Don't know of any breeders, but you might want to consider Akbash dogs, too. Friend has one on his farm keeping his sheep and horses safe from coyotes and wolves. He's pretty happy with the dog.


----------



## David Krider (Mar 19, 2011)

After using many different breeds of LGD and crosses the most important criteria, in our opinion,in selection of the dog or breed is to get one from someone who is using them for what you intend them to do. There is as much difference among a breed as among different breeds. Where you are located at, and your personal preference of style of dog will influence how you like the dog.
Like any working dog some have stronger instincts for their job, but they do need some direction on what is required of them. They are not set and forget dogs.
Our personal preference goes to dogs that don't just want to bark and scare the threat away, but would like to catch and eat the threat. We like a shorter coated dog in our area that doesn't drag ten feet of throne bush along in their tail. Our preferred dog may not be suitable for someone in a different situation.
Just our opinion from an opinionated dog fan.


----------



## Geoff Empey (Jan 8, 2008)

I have a friend who was breeding Maremmas but is no longer breeding them. She still has some as her LSGs so she should know if there is anyone out your way that breeds them.

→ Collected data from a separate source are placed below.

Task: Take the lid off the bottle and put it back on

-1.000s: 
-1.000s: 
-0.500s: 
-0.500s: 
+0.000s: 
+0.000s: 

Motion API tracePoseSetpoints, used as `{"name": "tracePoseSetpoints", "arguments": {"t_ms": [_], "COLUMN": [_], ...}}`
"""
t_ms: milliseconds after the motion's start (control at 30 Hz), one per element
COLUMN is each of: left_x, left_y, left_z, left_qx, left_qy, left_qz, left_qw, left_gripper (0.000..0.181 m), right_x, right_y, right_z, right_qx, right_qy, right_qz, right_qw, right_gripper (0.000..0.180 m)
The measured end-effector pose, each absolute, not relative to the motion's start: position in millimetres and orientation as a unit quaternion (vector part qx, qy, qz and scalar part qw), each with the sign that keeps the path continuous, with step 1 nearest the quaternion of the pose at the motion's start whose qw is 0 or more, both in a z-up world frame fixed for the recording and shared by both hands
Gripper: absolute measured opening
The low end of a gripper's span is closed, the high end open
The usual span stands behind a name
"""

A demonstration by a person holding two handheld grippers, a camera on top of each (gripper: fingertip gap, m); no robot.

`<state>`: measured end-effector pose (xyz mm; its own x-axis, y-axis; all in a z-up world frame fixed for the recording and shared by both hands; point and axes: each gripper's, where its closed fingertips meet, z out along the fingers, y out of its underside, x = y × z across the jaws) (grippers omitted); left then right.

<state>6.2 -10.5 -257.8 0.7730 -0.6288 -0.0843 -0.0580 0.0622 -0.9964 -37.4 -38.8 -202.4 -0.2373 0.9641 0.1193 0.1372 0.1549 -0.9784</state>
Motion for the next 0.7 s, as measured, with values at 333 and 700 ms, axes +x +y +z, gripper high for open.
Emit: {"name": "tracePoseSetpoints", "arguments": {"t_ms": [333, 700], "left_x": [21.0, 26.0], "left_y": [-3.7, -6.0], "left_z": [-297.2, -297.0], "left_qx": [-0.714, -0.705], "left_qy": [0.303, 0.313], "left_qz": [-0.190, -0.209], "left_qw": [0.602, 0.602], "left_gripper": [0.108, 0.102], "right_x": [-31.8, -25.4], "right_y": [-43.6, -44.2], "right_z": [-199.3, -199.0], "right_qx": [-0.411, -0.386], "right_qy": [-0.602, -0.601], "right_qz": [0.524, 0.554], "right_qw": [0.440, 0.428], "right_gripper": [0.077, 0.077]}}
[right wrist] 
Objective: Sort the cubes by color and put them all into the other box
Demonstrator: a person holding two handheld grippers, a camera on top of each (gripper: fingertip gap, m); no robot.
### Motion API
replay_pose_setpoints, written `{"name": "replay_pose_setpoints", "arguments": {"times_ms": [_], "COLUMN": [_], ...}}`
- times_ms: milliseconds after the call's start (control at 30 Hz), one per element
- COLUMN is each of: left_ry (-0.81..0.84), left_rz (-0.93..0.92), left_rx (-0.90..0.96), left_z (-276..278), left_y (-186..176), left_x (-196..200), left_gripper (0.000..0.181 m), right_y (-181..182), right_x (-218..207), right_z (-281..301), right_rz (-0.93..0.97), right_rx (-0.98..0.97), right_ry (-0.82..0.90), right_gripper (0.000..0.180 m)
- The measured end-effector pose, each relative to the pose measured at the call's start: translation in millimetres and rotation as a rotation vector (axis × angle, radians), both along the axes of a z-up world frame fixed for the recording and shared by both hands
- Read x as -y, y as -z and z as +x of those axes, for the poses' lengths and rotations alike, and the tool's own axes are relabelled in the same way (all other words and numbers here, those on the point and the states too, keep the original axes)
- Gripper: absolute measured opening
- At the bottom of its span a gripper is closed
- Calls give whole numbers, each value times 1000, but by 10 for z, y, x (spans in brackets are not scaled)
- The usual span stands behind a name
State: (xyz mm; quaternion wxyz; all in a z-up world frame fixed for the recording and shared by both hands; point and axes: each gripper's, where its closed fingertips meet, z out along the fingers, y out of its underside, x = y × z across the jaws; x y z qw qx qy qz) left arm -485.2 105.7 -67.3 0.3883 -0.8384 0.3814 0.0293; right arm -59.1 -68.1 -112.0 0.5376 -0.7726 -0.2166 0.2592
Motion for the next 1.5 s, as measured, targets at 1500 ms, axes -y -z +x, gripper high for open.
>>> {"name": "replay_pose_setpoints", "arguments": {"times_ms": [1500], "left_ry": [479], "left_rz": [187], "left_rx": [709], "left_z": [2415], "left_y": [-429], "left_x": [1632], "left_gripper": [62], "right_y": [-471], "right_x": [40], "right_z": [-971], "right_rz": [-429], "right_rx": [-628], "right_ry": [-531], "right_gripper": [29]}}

I seem to understand that she initially got hers directly from Italy though. http://eweniquebordercollies.com/home.cfm


----------



## Eric Read (Aug 14, 2006)

I don't know any, but there was a tv show on WI public TV here about wolves in northern WI and how people were adapting. THey featured a family with a few hundred sheep and used Maremmas to protect them and they're in the heart of wolf country.
His name was Larry Fickbohm and his email is [email protected] You could ask where they got their's from.


----------



## Eric Read (Aug 14, 2006)

Here's a clip from the show I found if interested http://wpt2.org/npa/IW738wolfdogs.cfm


----------



## Sara Waters (Oct 23, 2010)

Some of our farmers are starting to use Maremmas as wild dogs (dingo crosses with domestic dogs mainly) are becoming a huge problem, causing huge losses over thousands of acres.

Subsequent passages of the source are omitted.